館の内に築かれた安藤館と中島氏
どんな伝承か
亀岡村露藤のうちに中島という地名がある。昔は露藤の南方に集落があって露藤の一部であったが、次第に現在地へ集まり、文久年間以後は露藤を離れて一村を成すに至った。同地には「館の内」という地名が残っており、伊達氏の時代に伊達尚宗の臣、安藤東次郎照明という者が館を築いたと言われている。その後、子孫の中島伝兵衛宗朝、その子宗武、孫の豊宗と三代にわたったが、天正十九年、伊達政宗に従って仙台へ移った。中島という地名は仙台へ移ってから名づけたとも言われる。なお中島氏の館の表門は、明治時代まで中和田の平兵五郎さんの門がそれであったと伝えられている。
原典より
亀岡村露藤の中でしたが、中島という地名があります。
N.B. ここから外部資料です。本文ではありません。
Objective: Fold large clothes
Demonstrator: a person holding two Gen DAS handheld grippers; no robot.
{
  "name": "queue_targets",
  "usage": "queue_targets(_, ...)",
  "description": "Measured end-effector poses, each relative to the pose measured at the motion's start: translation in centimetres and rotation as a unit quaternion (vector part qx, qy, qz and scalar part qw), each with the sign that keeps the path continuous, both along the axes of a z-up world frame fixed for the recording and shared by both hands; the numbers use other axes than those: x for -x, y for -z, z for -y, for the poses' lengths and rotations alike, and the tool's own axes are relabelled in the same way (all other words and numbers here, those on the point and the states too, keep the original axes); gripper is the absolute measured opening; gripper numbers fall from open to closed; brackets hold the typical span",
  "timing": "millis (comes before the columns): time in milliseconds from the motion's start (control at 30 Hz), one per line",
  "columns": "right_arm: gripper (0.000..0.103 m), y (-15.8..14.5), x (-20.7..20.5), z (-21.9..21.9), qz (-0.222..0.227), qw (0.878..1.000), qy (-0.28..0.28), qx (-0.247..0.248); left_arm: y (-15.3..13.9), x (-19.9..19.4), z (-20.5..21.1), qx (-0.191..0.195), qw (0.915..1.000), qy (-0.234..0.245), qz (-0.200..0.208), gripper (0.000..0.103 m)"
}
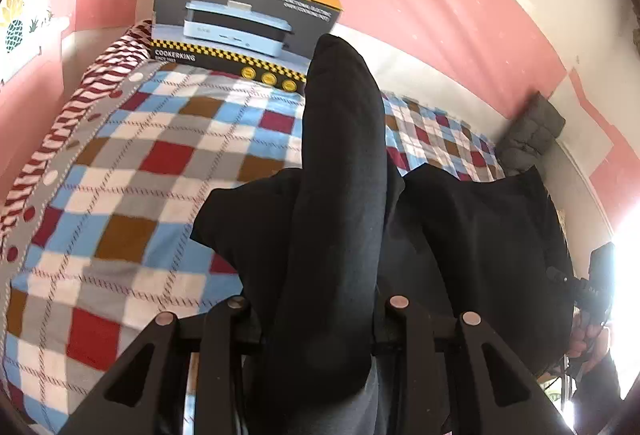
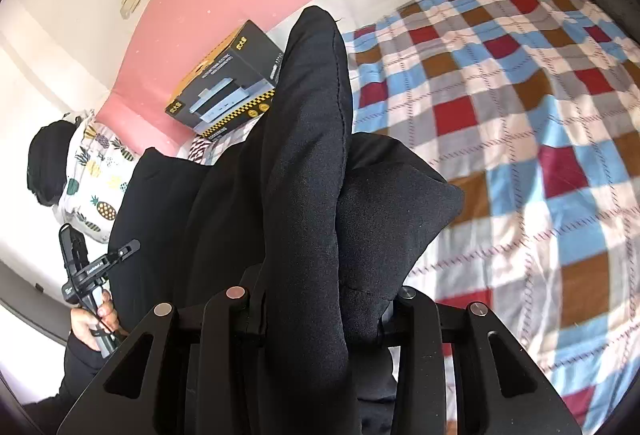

—— 高畠町伝説集(昭和三十二年(1957)刊/高島高校文芸班編) より引用地図で位置を見る
※伝承地の場所は必ずしも正確ではありません
出典の文献について
高畠町伝説集(昭和三十二年(1957)刊/高島高校文芸班編)
山形県東置賜郡高畠町(屋代・亀岡・和田・二井宿・糠野目・高安・露藤ほか各地区。一部は隣接の米沢市・南陽市宮内・長井市)に伝わる伝説を、神仏/人物/怪異/動物/什物/地物/地名/地誌 の八篇に分類して集成する。屋代神社の鬼女縁起、犬の宮・猫の宮、安久津八幡、狐狸むじなの化かし、天狗・怪物・沼の怪、青葉の笛や応挙の幽霊画、伊達・上杉の城館跡や古戦場、地名由来など、高畠の地に根ざした怪異・霊験・由来譚を地区つきで網羅する。